■ **Working data**:
◆ ◆ ◆ ◆

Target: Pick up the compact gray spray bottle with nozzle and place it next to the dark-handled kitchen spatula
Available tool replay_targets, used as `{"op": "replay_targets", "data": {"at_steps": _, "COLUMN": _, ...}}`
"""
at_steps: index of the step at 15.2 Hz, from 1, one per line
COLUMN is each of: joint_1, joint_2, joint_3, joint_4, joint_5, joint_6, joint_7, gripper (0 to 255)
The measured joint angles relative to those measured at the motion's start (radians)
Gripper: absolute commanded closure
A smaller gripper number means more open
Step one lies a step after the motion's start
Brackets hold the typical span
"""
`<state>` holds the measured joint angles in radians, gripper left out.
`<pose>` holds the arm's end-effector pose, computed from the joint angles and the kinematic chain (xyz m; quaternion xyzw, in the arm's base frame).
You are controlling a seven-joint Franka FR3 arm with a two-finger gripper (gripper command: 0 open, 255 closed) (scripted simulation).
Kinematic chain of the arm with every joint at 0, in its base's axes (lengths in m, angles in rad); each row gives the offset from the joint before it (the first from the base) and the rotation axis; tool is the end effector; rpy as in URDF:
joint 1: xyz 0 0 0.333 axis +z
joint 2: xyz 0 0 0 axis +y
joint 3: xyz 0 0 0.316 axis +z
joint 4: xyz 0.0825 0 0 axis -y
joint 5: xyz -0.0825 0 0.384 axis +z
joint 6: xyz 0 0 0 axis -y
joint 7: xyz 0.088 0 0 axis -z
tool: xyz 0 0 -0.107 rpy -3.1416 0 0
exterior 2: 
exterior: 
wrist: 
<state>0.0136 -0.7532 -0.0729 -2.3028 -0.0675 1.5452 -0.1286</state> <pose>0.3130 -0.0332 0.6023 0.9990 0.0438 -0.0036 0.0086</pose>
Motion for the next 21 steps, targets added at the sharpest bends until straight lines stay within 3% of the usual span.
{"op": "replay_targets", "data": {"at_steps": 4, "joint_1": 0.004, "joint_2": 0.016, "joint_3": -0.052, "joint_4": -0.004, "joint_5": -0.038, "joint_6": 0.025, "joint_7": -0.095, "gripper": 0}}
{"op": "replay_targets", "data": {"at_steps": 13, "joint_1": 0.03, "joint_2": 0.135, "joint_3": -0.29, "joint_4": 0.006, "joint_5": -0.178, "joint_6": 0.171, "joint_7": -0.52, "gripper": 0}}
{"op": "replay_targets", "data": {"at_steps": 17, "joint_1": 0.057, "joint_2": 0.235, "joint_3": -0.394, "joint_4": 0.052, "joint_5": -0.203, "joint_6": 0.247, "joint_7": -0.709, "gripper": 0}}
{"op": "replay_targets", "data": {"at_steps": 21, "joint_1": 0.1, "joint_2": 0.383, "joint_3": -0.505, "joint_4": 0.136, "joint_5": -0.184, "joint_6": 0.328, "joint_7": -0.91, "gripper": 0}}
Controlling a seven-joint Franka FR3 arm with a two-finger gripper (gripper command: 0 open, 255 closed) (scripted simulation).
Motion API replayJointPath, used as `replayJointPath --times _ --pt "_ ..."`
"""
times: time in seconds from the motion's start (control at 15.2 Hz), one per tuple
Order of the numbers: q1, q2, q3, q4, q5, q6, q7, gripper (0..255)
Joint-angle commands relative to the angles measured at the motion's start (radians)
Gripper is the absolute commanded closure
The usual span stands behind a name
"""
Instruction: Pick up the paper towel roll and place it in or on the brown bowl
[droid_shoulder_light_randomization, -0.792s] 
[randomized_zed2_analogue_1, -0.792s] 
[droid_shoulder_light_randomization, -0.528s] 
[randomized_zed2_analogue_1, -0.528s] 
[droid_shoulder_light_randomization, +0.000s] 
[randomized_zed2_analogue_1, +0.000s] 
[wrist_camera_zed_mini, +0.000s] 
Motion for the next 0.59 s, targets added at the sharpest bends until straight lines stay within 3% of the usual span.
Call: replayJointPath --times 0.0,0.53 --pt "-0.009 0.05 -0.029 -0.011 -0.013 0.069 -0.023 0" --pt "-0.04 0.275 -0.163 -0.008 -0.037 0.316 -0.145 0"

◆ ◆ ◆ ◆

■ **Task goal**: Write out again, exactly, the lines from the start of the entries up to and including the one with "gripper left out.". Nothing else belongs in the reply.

■ **Response area**:
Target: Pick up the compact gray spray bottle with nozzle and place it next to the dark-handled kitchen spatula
Available tool replay_targets, used as `{"op": "replay_targets", "data": {"at_steps": _, "COLUMN": _, ...}}`
"""
at_steps: index of the step at 15.2 Hz, from 1, one per line
COLUMN is each of: joint_1, joint_2, joint_3, joint_4, joint_5, joint_6, joint_7, gripper (0 to 255)
The measured joint angles relative to those measured at the motion's start (radians)
Gripper: absolute commanded closure
A smaller gripper number means more open
Step one lies a step after the motion's start
Brackets hold the typical span
"""
`<state>` holds the measured joint angles in radians, gripper left out.

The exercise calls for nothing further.